Two inches down, the scraping sound changed when he struck concrete. The boat was in the way. The Bull stood, slowly lifted the hitch, and with a mighty strain rolled the front of the trailer five feet to the side. The side of the trailer brushed against the mountain of aluminum cans, and there was a prolonged racket. The men froze, and listened.

“You gotta be careful.” Leo whispered the obvious. “Stay here, and don’t move.” He left them standing in the dark beside the boat, and eased through the rear door. He stood beside a tree behind the garage and watched the Ballantine house next door. It was dark and quiet. A patio light cast a dim glow around the grill and flower beds, but nothing moved. Leo watched and waited. He doubted the neighbors could hear a jackhammer. He crept back inside the garage and aimed the flashlight at the spot of concrete under the gravel. “Let’s clear it off,” he said, and the Bull returned to his knees.
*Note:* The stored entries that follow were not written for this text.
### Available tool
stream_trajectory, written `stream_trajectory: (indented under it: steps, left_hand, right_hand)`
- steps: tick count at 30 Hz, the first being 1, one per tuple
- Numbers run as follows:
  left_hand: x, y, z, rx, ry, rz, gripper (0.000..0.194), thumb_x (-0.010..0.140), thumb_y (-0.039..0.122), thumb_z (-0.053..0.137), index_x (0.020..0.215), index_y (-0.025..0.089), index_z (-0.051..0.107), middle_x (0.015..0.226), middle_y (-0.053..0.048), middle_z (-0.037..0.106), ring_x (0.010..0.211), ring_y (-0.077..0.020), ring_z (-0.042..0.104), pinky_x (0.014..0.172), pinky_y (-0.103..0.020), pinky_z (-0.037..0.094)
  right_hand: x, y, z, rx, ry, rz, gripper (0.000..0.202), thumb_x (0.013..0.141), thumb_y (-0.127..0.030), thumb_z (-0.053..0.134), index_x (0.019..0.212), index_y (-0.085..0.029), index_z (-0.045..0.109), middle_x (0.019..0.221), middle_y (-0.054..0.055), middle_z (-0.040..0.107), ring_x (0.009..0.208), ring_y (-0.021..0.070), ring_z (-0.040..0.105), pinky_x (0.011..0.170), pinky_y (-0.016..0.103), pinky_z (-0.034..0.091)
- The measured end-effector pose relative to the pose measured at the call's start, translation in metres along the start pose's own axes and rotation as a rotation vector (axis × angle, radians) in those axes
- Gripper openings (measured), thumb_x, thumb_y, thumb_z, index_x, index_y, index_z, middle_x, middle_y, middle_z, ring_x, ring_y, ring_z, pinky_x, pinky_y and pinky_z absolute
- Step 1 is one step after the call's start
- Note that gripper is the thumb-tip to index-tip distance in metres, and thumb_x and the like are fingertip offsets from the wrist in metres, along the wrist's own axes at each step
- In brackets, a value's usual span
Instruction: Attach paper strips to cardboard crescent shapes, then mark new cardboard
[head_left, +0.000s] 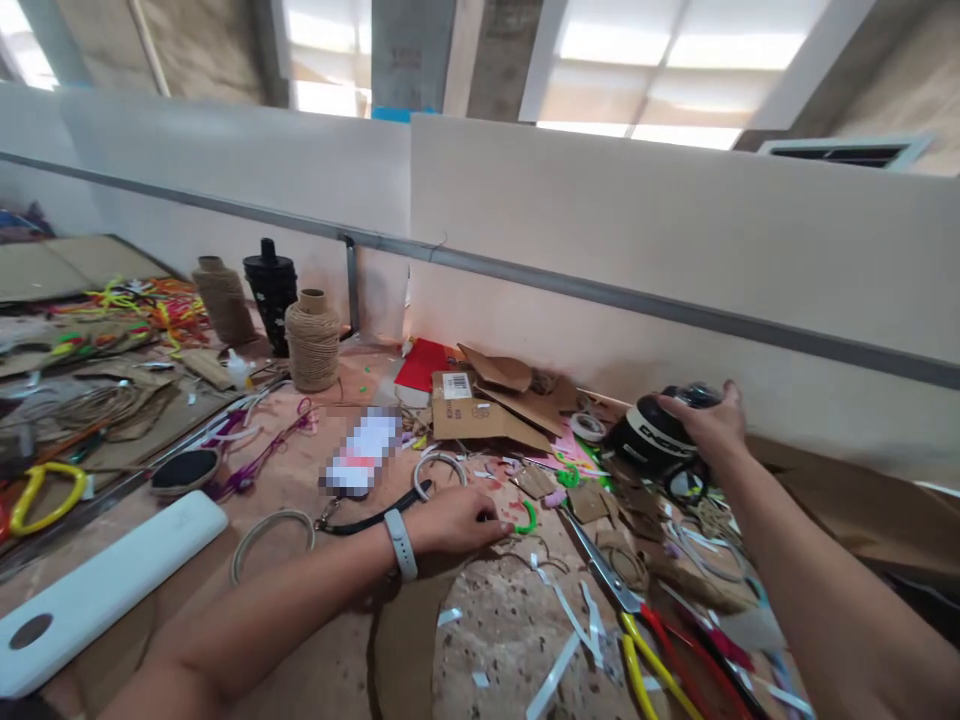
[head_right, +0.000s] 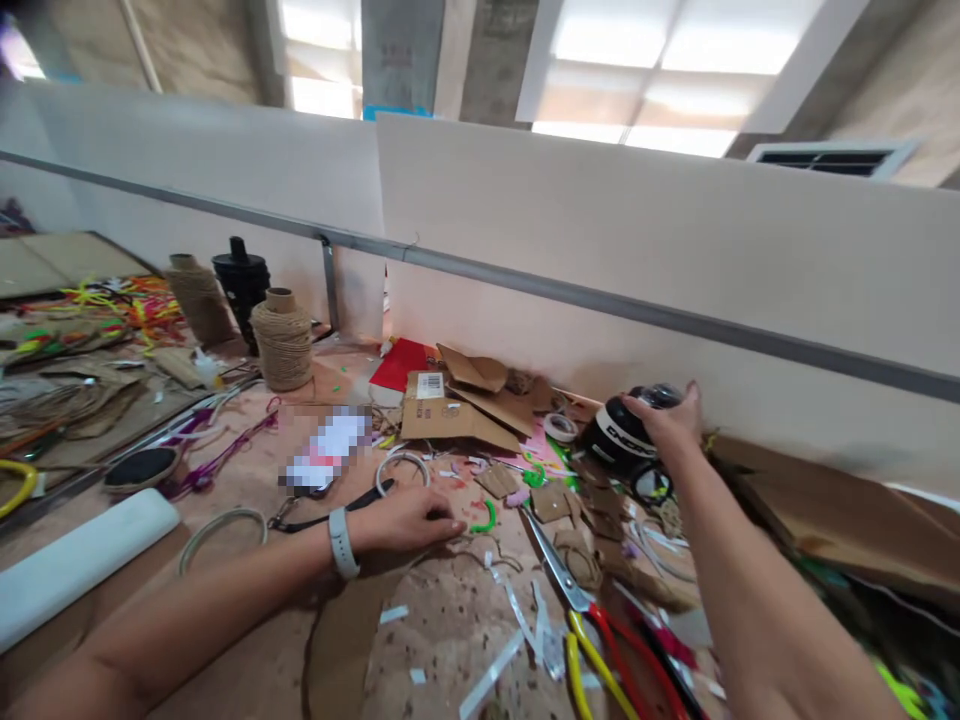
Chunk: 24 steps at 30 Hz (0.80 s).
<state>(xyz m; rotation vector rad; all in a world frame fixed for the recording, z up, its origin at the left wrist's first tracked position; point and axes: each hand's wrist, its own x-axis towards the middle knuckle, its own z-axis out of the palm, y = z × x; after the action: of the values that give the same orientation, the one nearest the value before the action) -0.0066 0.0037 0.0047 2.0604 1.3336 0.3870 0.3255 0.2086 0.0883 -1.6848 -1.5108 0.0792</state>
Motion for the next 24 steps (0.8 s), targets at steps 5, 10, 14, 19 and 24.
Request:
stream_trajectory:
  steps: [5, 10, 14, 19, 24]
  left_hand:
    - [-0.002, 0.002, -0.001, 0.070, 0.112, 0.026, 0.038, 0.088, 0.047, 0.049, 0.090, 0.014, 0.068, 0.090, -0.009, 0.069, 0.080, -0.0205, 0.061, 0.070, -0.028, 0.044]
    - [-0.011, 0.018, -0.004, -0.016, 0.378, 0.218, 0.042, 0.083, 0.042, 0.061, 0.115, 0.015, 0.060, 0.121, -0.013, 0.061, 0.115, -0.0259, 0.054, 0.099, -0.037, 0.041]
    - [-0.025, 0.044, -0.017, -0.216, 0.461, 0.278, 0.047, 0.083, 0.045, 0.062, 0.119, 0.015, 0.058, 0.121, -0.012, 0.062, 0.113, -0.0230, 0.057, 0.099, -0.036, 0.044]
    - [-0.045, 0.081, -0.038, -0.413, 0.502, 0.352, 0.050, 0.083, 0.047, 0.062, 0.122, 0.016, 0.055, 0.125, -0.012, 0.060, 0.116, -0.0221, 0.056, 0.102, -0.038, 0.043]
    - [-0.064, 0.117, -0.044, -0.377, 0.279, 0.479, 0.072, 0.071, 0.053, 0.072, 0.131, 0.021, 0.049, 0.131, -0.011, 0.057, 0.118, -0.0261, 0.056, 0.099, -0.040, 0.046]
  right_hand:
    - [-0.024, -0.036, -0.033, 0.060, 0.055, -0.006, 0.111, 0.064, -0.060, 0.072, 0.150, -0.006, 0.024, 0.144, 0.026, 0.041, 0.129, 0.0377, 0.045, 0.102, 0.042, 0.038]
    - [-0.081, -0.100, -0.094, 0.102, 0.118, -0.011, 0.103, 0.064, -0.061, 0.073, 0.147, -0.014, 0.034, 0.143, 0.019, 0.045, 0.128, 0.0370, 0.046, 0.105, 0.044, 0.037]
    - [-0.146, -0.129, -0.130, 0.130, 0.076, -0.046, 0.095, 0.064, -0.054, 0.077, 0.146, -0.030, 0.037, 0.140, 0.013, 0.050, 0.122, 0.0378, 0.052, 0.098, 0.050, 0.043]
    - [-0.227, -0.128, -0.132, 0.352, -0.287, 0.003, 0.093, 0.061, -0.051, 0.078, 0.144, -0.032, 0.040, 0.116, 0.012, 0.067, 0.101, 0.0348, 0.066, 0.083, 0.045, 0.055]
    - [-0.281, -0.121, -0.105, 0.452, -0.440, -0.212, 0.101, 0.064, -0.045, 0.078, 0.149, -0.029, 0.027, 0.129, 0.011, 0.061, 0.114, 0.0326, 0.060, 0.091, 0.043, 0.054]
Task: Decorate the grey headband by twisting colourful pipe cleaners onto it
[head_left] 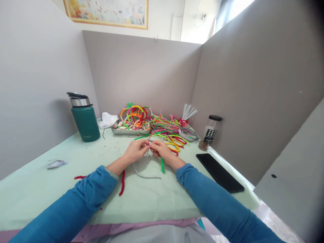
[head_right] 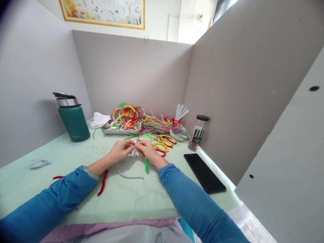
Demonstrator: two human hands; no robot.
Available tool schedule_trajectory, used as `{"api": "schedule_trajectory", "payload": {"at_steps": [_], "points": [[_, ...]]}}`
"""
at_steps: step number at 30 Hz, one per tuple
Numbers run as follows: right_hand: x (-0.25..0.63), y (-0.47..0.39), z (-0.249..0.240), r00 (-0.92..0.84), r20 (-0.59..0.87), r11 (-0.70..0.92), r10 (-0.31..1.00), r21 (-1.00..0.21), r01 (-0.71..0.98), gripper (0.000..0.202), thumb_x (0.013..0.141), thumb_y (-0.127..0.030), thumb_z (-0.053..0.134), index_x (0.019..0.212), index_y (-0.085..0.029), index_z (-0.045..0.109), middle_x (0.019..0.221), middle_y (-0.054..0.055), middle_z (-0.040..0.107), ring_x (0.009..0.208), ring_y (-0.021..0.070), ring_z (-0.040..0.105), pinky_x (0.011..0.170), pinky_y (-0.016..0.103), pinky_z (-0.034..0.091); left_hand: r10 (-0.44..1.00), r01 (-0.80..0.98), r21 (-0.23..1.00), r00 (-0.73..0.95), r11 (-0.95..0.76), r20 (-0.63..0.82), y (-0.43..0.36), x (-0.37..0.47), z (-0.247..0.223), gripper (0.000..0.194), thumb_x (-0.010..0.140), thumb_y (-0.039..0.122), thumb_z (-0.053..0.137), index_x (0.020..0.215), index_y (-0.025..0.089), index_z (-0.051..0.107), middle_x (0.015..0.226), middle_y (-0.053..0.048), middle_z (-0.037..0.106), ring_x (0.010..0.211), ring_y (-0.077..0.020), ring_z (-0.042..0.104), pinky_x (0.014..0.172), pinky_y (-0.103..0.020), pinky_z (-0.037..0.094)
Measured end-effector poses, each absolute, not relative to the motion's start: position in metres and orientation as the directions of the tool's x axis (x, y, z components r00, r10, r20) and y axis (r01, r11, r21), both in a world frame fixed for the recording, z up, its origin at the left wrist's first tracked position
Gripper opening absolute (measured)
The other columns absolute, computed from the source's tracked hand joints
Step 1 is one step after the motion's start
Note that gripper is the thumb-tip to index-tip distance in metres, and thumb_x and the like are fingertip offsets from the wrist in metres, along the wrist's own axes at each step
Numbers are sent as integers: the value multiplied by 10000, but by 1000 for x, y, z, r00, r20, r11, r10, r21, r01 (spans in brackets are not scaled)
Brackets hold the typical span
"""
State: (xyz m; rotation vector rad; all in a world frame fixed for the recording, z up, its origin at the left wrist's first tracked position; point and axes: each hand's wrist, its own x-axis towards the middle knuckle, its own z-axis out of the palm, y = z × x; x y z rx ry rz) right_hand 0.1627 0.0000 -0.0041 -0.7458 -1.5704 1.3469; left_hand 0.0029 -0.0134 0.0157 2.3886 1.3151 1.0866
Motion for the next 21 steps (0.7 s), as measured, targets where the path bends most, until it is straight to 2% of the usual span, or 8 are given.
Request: {"api": "schedule_trajectory", "payload": {"at_steps": [8,21], "points": [[163,-1,-2,-397,240,218,886,-971,-99,264,710,-399,574,673,-170,447,541,-56,448,390,43,354,363,186,229,799,653,476,379,-588,467,-16,3,18,300,801,385,442,820,170,651,524,25,560,486,-89,446,496,-182,315],[163,0,-5,-399,258,237,880,-966,-101,282,730,-425,559,668,-172,450,526,-59,440,388,45,343,369,185,235,784,644,465,392,-608,482,-17,4,19,266,807,360,442,861,169,619,535,28,557,483,-88,447,507,-182,320]]}}
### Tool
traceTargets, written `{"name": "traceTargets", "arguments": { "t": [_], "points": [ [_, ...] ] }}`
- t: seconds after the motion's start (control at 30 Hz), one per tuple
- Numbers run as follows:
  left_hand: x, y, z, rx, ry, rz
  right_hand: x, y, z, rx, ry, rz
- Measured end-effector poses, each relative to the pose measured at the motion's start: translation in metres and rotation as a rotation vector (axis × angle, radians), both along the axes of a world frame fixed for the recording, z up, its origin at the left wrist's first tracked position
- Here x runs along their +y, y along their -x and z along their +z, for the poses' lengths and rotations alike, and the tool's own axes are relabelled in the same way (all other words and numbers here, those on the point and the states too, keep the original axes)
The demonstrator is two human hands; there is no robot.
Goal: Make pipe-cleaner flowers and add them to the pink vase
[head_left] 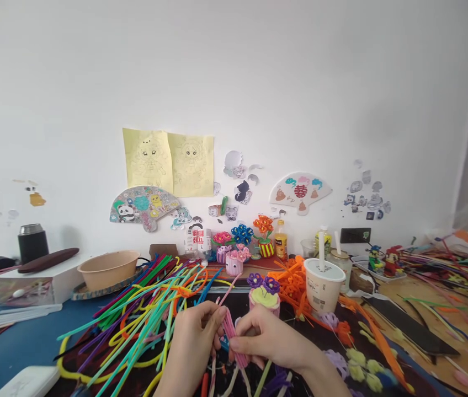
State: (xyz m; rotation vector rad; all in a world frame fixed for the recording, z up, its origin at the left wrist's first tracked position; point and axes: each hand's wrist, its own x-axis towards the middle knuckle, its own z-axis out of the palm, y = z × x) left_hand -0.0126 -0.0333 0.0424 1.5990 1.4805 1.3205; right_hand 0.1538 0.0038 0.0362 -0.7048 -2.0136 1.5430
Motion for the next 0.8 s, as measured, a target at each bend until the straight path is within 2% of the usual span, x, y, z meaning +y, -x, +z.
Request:
{"name": "traceTargets", "arguments": {
  "t": [0.1, 0.23, 0.37, 0.5, 0.57, 0.67, 0.8],
  "points": [
    [0.000, 0.004, 0.004, -0.032, -0.032, 0.041, 0.002, -0.006, 0.002, 0.055, -0.015, -0.061],
    [0.004, 0.016, 0.007, -0.063, -0.108, 0.138, 0.005, -0.019, 0.010, 0.277, -0.010, -0.251],
    [0.007, 0.025, 0.003, 0.157, -0.097, 0.249, 0.006, -0.024, 0.016, 0.538, 0.027, -0.417],
    [0.014, 0.025, 0.008, 0.443, -0.015, 0.253, 0.007, -0.020, 0.017, 0.650, 0.054, -0.491],
    [0.024, 0.021, 0.013, 0.622, 0.027, 0.219, 0.009, -0.019, 0.016, 0.707, 0.068, -0.540],
    [0.051, 0.009, 0.015, 0.836, 0.088, 0.149, 0.014, -0.020, 0.013, 0.796, 0.084, -0.618],
    [0.096, -0.013, 0.000, 0.984, 0.147, 0.151, 0.017, -0.023, 0.013, 0.880, 0.105, -0.671]
  ]
}}
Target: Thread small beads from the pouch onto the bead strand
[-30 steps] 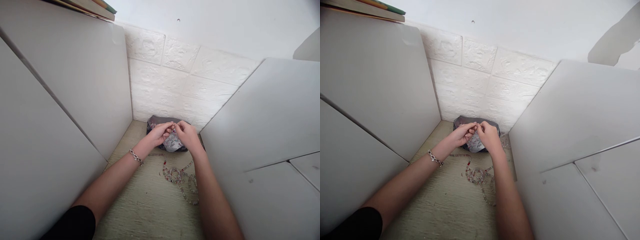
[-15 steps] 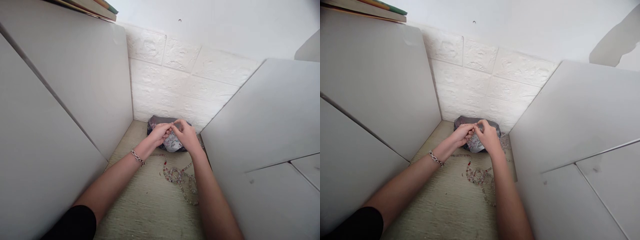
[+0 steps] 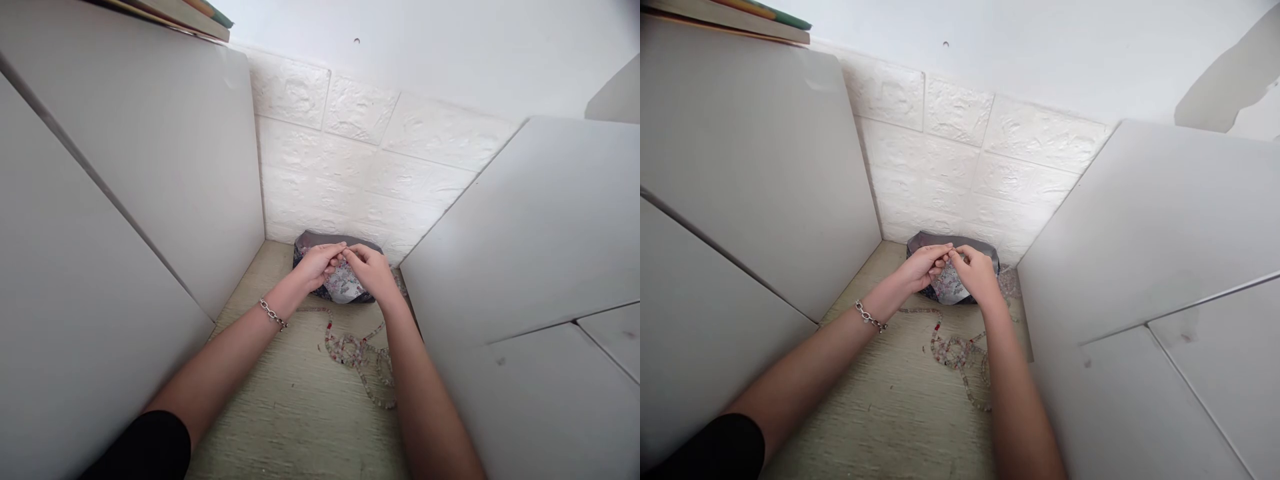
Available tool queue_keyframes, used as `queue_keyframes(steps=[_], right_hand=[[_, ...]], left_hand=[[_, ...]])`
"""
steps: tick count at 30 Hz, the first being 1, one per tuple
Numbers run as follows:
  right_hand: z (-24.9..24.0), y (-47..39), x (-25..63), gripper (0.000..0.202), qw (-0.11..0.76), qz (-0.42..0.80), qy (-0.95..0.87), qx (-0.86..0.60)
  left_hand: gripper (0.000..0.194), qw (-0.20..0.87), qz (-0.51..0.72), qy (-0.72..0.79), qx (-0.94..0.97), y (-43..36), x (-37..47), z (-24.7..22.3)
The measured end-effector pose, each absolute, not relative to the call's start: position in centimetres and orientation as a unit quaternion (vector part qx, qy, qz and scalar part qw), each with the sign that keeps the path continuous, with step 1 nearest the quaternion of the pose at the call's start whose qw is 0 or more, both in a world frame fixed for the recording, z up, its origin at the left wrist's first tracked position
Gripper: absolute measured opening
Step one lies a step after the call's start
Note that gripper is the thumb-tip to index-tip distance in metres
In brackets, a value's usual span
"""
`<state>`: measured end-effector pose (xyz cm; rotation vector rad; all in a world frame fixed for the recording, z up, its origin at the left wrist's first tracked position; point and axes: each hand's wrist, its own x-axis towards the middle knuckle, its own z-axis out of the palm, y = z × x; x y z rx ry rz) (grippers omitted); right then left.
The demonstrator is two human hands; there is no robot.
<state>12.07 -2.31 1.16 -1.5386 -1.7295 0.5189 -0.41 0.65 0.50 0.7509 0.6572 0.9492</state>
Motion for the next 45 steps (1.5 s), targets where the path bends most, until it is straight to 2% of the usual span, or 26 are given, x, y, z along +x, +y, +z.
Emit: queue_keyframes(steps=[6,10,13,19,30,45], right_hand=[[0.7,-1.7,12.2,0.024,0.453,0.301,-0.626,-0.559],[1.0,-1.9,12.0,0.013,0.481,0.336,-0.567,-0.578],[1.3,-2.0,12.0,0.011,0.477,0.342,-0.561,-0.583],[1.8,-2.3,12.2,0.012,0.456,0.318,-0.584,-0.591],[2.3,-2.6,12.4,0.016,0.435,0.302,-0.6,-0.6],[2.9,-3.1,12.4,0.014,0.449,0.349,-0.6,-0.563]], left_hand=[[0.011,0.785,0.463,0.282,0.301,0.8,-0.3,0.5],[0.025,0.811,0.467,0.264,0.235,1.0,-0.2,0.3],[0.03,0.819,0.464,0.242,0.234,1.0,-0.2,0.3],[0.011,0.801,0.433,0.283,0.3,1.0,-0.5,-0.2],[0.018,0.826,0.388,0.25,0.323,0.9,-0.7,0.3],[0.006,0.865,0.35,0.207,0.294,0.9,-0.6,0.1]])
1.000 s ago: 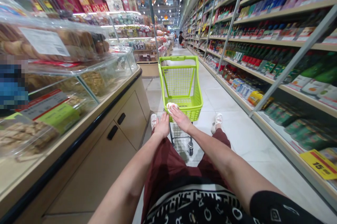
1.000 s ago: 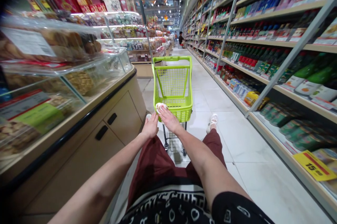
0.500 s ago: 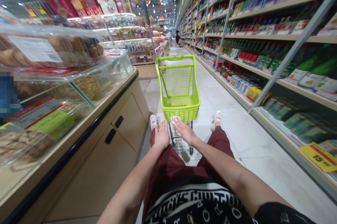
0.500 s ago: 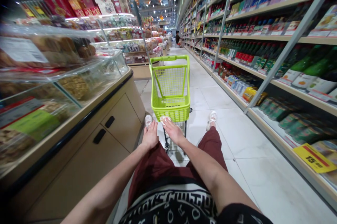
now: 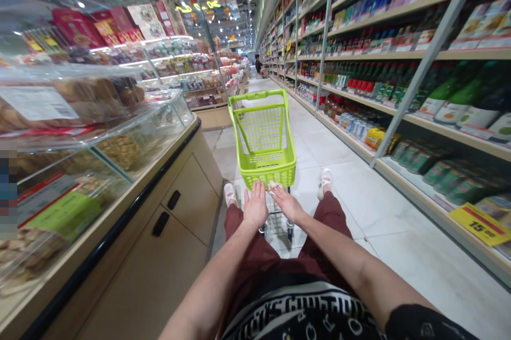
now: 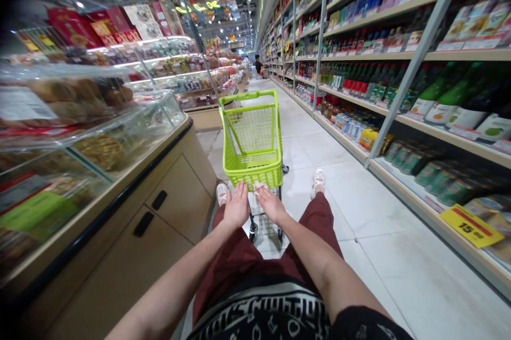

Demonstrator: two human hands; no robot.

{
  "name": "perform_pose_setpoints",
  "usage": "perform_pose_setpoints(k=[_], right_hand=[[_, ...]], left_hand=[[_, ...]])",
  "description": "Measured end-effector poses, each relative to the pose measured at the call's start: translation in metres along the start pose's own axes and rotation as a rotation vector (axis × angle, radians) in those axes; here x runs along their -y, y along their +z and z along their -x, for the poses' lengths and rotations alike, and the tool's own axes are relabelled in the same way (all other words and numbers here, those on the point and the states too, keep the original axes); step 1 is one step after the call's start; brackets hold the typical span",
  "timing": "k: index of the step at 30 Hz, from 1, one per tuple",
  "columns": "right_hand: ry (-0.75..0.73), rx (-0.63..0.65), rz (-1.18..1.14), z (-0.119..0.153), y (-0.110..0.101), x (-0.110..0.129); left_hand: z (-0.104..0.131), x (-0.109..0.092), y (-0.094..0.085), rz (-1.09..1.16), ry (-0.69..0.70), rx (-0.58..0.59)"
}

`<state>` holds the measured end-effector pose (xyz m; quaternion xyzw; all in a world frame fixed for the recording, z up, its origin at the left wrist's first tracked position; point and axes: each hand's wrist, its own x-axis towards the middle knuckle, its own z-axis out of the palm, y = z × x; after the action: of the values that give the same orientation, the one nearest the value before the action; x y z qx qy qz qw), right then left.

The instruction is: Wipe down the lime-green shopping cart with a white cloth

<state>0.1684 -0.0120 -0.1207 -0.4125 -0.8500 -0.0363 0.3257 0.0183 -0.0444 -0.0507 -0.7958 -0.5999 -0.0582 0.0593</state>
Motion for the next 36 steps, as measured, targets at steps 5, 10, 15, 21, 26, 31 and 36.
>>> perform_pose_setpoints(k=[5,10,15,21,26,31,36], right_hand=[[-0.102,-0.13,-0.064,-0.008,-0.046,0.0],[-0.022,-0.167,-0.03,-0.026,-0.057,-0.012],[0.071,-0.066,0.011,-0.009,-0.026,-0.017],[-0.014,-0.096,-0.042,0.015,-0.039,-0.01],[-0.057,-0.221,-0.118,0.009,-0.06,-0.004],[0.029,-0.261,-0.085,0.004,-0.056,0.01],[0.04,-0.222,-0.055,0.005,-0.051,0.009]], left_hand=[[-0.012,-0.006,-0.008,-0.005,0.017,-0.028],[-0.023,-0.02,-0.025,-0.033,0.045,-0.025],[-0.025,-0.032,-0.03,-0.054,0.108,0.011],[-0.029,-0.035,-0.026,0.143,0.197,0.059],[-0.041,-0.042,-0.019,1.088,-0.129,0.113],[-0.043,-0.047,-0.022,1.759,-0.477,0.182],[-0.039,-0.049,-0.026,1.76,-0.568,0.198]])
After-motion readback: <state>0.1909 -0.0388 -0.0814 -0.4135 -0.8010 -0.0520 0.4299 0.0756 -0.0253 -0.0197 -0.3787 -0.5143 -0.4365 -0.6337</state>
Barry had explained that he’d first dug a shallow grave, approximately six feet by two feet, and no more than eighteen inches deep. Then he’d stuffed the body into it. Then he’d packed the pre-mix concrete around the body, which was wrapped in black plastic garbage bags. Then he’d added water to his little recipe. He’d returned the next day to cover it all with gravel and put the boat in place.

He’d done a fine job. Given Clifford’s talent for organization, it would be another five years before the boat was moved. Barry had explained that this was just a temporary grave. He’d planned to move it, but the feds started trailing him. Leo and Ionucci had disposed of a few bodies, usually in weighted barrels over water, but they were impressed with Barry’s temporary hiding place.

The Bull scraped and brushed, and soon the entire concrete surface was clear. Ionucci knelt on the other side of it, and he and the Bull began chipping away with chisels and hammers. Leo placed the flashlight on the gravel beside them, and eased again through the rear door. He crouched low and moved to the front of the garage. All was quiet. The chiseling could be heard, all right. He walked quickly to the rear of Clifford’s house, maybe fifty feet away, and the sounds were barely audible. He smiled to himself. Had the Ballantines been awake, they could not have heard it.